AfD federal leader Tino Chrupalla is on the defensive after a series of election defeats. The party needs "a major initiative after the party conference," he said on the NRW election night. The delegates' meeting will show whether the party still believes that he has the strength to do so.

A look at the numbers from North Rhine-Westphalia gives more detailed information about the difficulties of the AfD. The party clearly has a problem with women: According to Infratest dimap in NRW, it scored seven percent among men and only four percent among women. Support for the AfD was weak among employees, the self-employed and pensioners. Their votes in NRW came almost exclusively from the working class, where they came to 17 percent.

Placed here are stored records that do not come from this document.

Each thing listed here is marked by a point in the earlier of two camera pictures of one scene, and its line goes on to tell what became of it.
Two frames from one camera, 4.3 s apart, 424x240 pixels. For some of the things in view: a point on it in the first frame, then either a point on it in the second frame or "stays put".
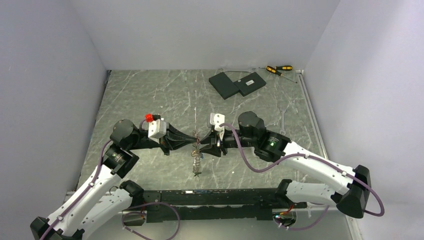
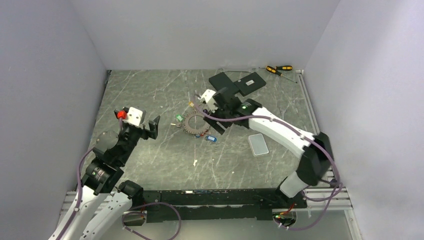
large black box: x=223 y=85 stays put
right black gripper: x=215 y=151 → x=215 y=125
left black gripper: x=173 y=134 → x=153 y=126
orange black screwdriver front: x=270 y=69 stays put
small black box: x=249 y=83 stays put
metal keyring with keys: x=196 y=155 → x=183 y=121
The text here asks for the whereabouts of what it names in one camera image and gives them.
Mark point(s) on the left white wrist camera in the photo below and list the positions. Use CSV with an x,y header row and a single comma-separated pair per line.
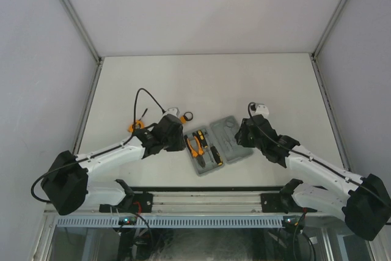
x,y
173,111

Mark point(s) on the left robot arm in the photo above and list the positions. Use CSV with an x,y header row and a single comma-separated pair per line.
x,y
69,182

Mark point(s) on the slotted grey cable duct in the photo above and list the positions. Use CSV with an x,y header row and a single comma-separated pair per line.
x,y
160,222

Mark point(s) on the right aluminium frame post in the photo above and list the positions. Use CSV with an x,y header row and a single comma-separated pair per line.
x,y
329,27

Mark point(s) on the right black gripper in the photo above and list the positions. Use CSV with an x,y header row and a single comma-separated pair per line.
x,y
241,135

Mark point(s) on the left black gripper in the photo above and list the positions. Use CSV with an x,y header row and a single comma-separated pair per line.
x,y
180,144

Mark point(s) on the black yellow screwdriver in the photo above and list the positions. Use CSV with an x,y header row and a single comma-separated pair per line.
x,y
215,156
202,139

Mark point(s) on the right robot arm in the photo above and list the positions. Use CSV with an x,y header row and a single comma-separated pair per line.
x,y
363,203

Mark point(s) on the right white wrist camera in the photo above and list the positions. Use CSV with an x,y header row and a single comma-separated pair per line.
x,y
261,109

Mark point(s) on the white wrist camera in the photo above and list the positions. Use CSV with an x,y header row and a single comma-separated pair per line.
x,y
173,111
261,109

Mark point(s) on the orange tape measure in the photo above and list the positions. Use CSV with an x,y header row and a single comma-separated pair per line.
x,y
138,124

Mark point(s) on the left aluminium frame post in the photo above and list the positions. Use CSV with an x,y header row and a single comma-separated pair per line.
x,y
80,28

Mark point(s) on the grey plastic tool case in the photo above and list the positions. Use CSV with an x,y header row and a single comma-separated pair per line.
x,y
221,134

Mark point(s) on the orange handled pliers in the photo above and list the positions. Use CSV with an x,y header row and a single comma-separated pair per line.
x,y
197,153

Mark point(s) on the aluminium front rail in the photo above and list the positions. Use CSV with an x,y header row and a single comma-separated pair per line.
x,y
172,201

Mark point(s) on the black electrical tape roll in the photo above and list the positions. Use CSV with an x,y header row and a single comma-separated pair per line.
x,y
189,115

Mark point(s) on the aluminium frame post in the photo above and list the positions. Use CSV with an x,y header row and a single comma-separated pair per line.
x,y
80,28
329,27

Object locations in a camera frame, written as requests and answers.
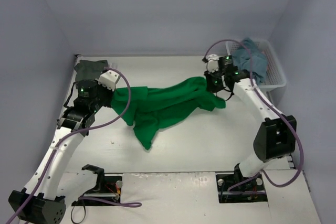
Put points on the white laundry basket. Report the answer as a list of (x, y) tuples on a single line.
[(275, 75)]

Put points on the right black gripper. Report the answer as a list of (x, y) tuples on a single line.
[(212, 83)]

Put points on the blue t shirt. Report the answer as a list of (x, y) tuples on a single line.
[(252, 58)]

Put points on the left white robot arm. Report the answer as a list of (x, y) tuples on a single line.
[(49, 192)]

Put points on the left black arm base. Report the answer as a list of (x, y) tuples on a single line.
[(108, 187)]

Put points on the grey green t shirt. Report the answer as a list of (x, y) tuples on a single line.
[(89, 70)]

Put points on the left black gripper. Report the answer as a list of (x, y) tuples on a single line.
[(107, 97)]

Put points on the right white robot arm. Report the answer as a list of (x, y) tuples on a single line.
[(275, 136)]

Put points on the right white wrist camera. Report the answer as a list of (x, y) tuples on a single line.
[(211, 62)]

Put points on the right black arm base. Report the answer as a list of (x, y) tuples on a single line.
[(233, 188)]

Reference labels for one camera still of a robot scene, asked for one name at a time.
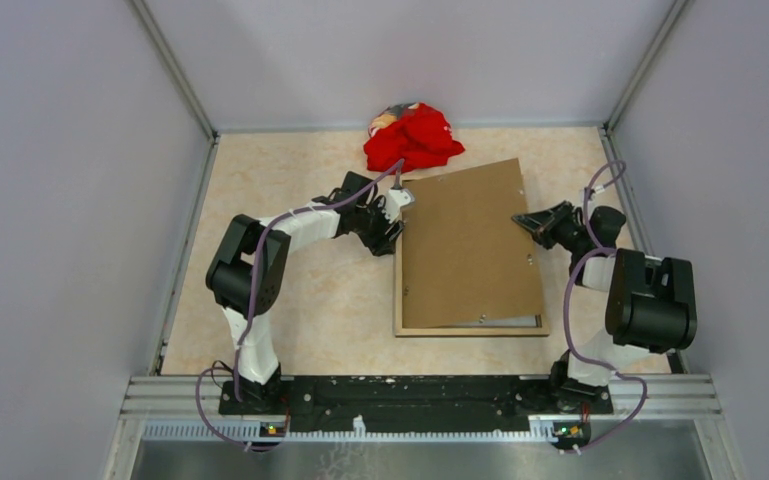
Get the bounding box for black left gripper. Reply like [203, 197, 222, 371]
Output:
[354, 196, 405, 257]

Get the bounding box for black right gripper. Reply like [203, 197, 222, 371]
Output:
[511, 201, 588, 254]

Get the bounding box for brown backing board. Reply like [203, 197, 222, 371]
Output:
[400, 157, 547, 331]

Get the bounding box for light wooden picture frame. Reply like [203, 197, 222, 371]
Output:
[393, 176, 552, 340]

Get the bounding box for landscape photo print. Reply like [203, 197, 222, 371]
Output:
[457, 315, 541, 328]

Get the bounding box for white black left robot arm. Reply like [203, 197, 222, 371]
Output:
[205, 172, 415, 414]

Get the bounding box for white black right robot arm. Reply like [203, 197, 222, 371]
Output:
[512, 201, 697, 412]

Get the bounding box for crumpled red cloth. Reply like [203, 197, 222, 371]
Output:
[363, 102, 465, 172]

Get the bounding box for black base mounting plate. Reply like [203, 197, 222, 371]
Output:
[218, 375, 613, 433]

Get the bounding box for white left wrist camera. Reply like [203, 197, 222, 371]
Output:
[383, 187, 415, 223]

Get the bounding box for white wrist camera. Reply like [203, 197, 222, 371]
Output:
[383, 187, 415, 223]
[581, 185, 605, 204]

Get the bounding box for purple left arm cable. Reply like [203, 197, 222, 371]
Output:
[193, 157, 406, 454]

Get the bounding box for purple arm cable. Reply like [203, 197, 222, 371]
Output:
[559, 158, 649, 455]
[193, 157, 406, 454]

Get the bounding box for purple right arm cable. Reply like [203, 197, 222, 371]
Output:
[559, 158, 649, 455]

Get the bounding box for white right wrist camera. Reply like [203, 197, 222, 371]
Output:
[581, 185, 605, 204]

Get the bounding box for aluminium front rail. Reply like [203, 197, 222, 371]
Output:
[120, 374, 722, 450]

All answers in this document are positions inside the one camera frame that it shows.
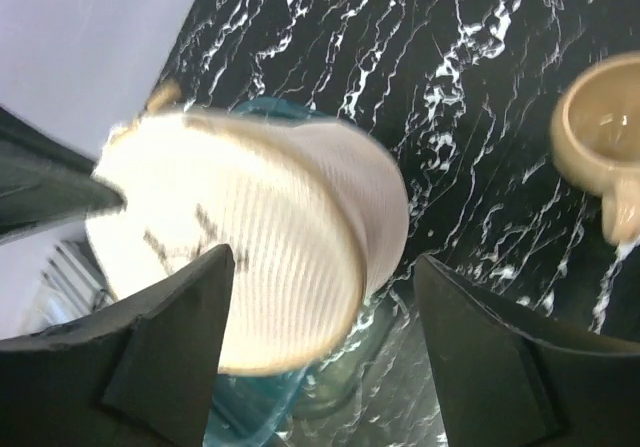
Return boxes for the beige ceramic mug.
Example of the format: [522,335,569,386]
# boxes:
[550,51,639,246]

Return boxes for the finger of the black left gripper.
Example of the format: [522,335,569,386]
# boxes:
[1,108,125,243]

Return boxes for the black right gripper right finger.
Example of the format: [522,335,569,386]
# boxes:
[413,255,639,447]

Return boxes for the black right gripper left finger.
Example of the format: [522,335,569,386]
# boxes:
[1,245,235,446]

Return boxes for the teal transparent plastic tub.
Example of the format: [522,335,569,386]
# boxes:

Another important finding: the attractiveness of the AfD for protest voters is declining. In the NRW election, only 48 percent of AfD voters described themselves as protest voters - in previous elections this proportion was significantly higher. This means that the AfD now has many voters who take a closer look at what is happening in the party before making their voting decision - and who refuse to vote if they are dissatisfied.

The classic AfD mobilization topic, immigration, currently plays hardly any role. The AfD has not found an attractive thematic replacement. In pandemic politics, pandering to corona deniers and opponents of vaccination scared off part of the electorate.

And when it comes to Russia politics, the AfD can't make a credible offer: For years, it was courted by the Kremlin. In NRW, only eleven percent said in the Infratest survey that they think it's good that the AfD also shows understanding for Russia. On the other hand, 77 percent attested to the AfD not clearly enough distinguishing itself from right-wing extremist positions.

The evil prophecy that the former AfD national chairman Jörg Meuthen gave to his party when he left the party may come true. At best, the AfD has a future as an East German regional party, he said. In the state parliaments of the five East German states, the AfD is consistently the second strongest party with double-digit results, in many West German states it is now around the five percent mark.

Politically, the AfD is weakened by this East-West split. In the coming days, the AfD must talk about "the extent to which we need a West initiative," said party leader Chrupalla on the evening of the election.

What's next for the AfD? On the evening of the election, parliamentary secretary Bernd Baumann gave a perplexed answer to this question: "It remains to be seen what turns out to be."